Microcode/README.md

# LMIA advanced development kit

This project was developed as a simple development kit for programming and
microprogramming the LMIA system.


## μASM instruction set

### NOP
No-operation. This wastes one clock cycle.


### MOV [regA] \[regB\]
Move value in *regA* to *regB*

*This operation uses the bus*

*If regB is [**LC**](#lc), no other [**LC**](#lc) operation can be specified in the
same cycle*


### MVN {[reg] | [const]}
Move the inverse of a value (from register or constant) into register
[**AR**](#ar).

*This operation uses the bus*

*If a constant is passed, this operation cannot be parallellized*


### MVZ
Set [**AR**](#ar) to zero.

*Sets flags: [**Z**](#z), [**N**](#n)*


### ADD {[reg] | [const]}
Add value (from register or constant) to register [**AR**](#ar).

*This operation uses the bus*

*If a constant is passed, this operation cannot be parallellized*

*Sets flags: [**Z**](#z), [**N**](#n), [**O**](#o), [**C**](#c)*


### SUB {[reg] | [const]}
Subtract value (from register or constant) from register [**AR**](#ar).

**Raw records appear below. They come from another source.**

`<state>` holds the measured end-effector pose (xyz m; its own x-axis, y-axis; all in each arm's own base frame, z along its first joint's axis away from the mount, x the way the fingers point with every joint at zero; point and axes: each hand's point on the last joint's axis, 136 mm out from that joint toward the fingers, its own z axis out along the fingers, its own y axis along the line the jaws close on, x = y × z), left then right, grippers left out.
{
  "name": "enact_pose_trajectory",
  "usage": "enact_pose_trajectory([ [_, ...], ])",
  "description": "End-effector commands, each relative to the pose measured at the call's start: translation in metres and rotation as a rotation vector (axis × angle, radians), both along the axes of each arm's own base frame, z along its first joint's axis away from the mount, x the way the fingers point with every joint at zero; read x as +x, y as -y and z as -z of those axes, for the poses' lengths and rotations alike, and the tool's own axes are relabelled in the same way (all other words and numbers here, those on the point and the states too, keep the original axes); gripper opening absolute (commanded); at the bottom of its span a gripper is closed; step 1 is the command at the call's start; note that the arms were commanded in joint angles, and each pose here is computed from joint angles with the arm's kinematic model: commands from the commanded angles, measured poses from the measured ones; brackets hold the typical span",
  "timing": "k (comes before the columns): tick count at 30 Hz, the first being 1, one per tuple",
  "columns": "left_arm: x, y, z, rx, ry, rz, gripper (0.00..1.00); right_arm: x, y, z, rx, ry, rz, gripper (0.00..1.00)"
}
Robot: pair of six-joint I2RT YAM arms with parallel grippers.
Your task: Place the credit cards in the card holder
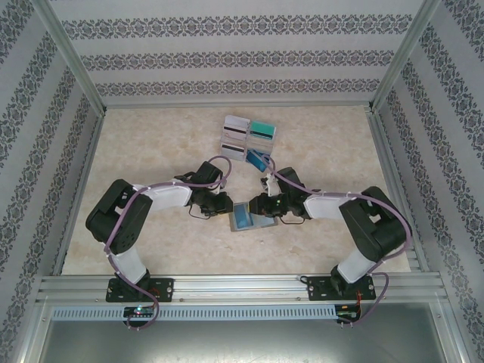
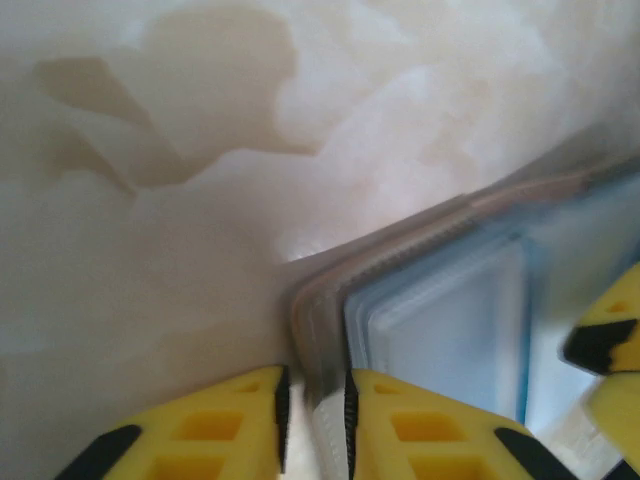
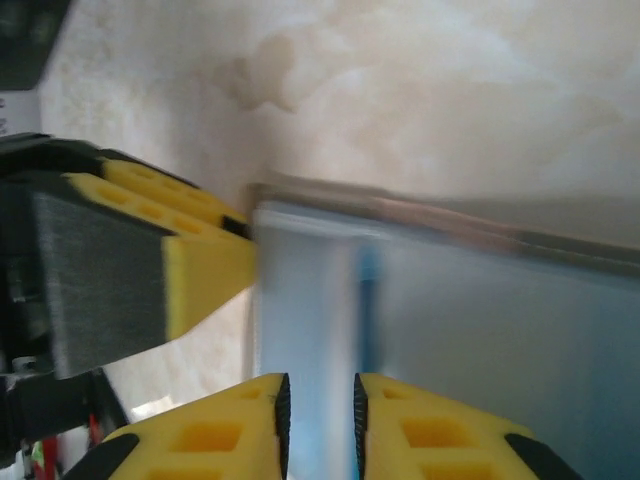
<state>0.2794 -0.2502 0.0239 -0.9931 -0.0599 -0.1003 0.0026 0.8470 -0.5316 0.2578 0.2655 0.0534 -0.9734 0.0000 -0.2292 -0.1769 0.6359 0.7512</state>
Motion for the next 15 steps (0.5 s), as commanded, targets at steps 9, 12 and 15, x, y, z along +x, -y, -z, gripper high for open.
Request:
enact_pose_trajectory([
  [9, 0.022, -0.021, -0.054, 0.135, 0.121, 0.042, 0.53, -0.034, 0.036, -0.047, -0.142, 0.011, -0.110, 0.30],
  [12, 0.045, -0.010, -0.054, 0.145, 0.136, 0.100, 0.48, -0.061, 0.040, -0.034, -0.154, -0.059, -0.133, 0.27],
  [15, 0.066, 0.003, -0.049, 0.154, 0.144, 0.158, 0.31, -0.083, 0.047, -0.013, -0.196, -0.109, -0.134, 0.22],
])
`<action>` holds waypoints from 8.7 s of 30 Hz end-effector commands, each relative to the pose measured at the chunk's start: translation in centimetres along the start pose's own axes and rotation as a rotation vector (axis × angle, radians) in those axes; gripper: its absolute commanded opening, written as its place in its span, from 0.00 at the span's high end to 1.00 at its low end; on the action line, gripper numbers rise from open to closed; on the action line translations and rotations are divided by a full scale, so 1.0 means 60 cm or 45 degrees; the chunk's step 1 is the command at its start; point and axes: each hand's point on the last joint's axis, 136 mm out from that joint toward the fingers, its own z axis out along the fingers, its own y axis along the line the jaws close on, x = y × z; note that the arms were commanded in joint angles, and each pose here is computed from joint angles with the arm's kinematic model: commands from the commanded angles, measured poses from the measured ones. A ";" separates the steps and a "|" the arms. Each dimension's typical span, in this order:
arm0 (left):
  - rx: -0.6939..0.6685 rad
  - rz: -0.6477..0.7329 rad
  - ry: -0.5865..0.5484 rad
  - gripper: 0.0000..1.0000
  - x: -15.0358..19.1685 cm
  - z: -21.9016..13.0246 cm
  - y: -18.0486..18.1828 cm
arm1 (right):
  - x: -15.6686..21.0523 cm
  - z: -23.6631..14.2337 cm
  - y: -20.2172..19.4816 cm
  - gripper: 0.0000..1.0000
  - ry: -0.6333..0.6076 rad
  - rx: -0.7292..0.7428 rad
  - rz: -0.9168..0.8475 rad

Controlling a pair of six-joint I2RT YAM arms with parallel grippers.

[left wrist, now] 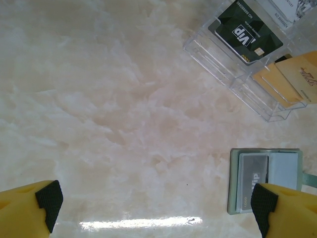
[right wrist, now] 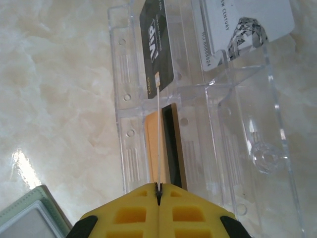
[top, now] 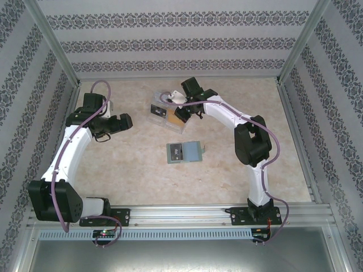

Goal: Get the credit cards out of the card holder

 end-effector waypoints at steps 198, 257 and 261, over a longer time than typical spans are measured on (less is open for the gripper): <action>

*This operation uses the bus*

*If a constant is passed, this operation cannot be parallellized*

*Sets flags: [**Z**](#z), [**N**](#n), [**O**](#o), [**C**](#c)*


### AND {[reg] | [const]}
Perform bitwise AND with given value (from register or constant) and register
**AR**. *reg* is ignored and only prevalent due to a microcompiler quirk;
expect it to be removed in future releases.

*This operation uses the bus*

*If a constant is passed, this operation cannot be parallellized*

*Sets flags: [**Z**](#z), [**N**](#n)*


### ORR {[reg] | [const]}
Perform bitwise Or with given value (from register or constant) and register
**AR**.

*This operation uses the bus*

*If a constant is passed, this operation cannot be parallellized*

*Sets flags: [**Z**](#z), [**N**](#n)*


### ADN {[reg] | [const]}
Add value (from register or constant) to register [**AR**](#ar) without
updating flags.

*This operation uses the bus*

*If a constant is passed, this operation cannot be parallellized*


### LSL
Performs a logical shift left of [**AR**](#ar).

*This operation uses the bus*

*If a constant is passed, this operation cannot be parallellized*

*Sets flags: [**Z**](#z), [**N**](#n), [**C**](#c)*


### ISL
Performs a logical shift left of [**AR**](#ar) and [**HR**](#hr) as if they
were one 32-bit register where [**AR**](#ar) corresponds to the
most-significant bits.

*This operation uses the bus*

*If a constant is passed, this operation cannot be parallellized*

*Sets flags: [**Z**](#z), [**N**](#n), [**C**](#c)*


### ASR
Performs an arithmetic shift right on [**AR**](#ar).

*This operation uses the bus*

*If a constant is passed, this operation cannot be parallellized*

*Sets flags: [**Z**](#z), [**N**](#n), [**C**](#c)*


### ISR
Performs an arithmetic shift right of [**AR**](#ar) and [**HR**](#hr) as if
they were one 32-bit register where [**AR**](#ar) corresponds to the
most-significant bits.

*This operation uses the bus*

*If a constant is passed, this operation cannot be parallellized*

*Sets flags: [**Z**](#z), [**N**](#n), [**C**](#c)*


### LSR
Performs a logical shift right of [**AR**](#ar).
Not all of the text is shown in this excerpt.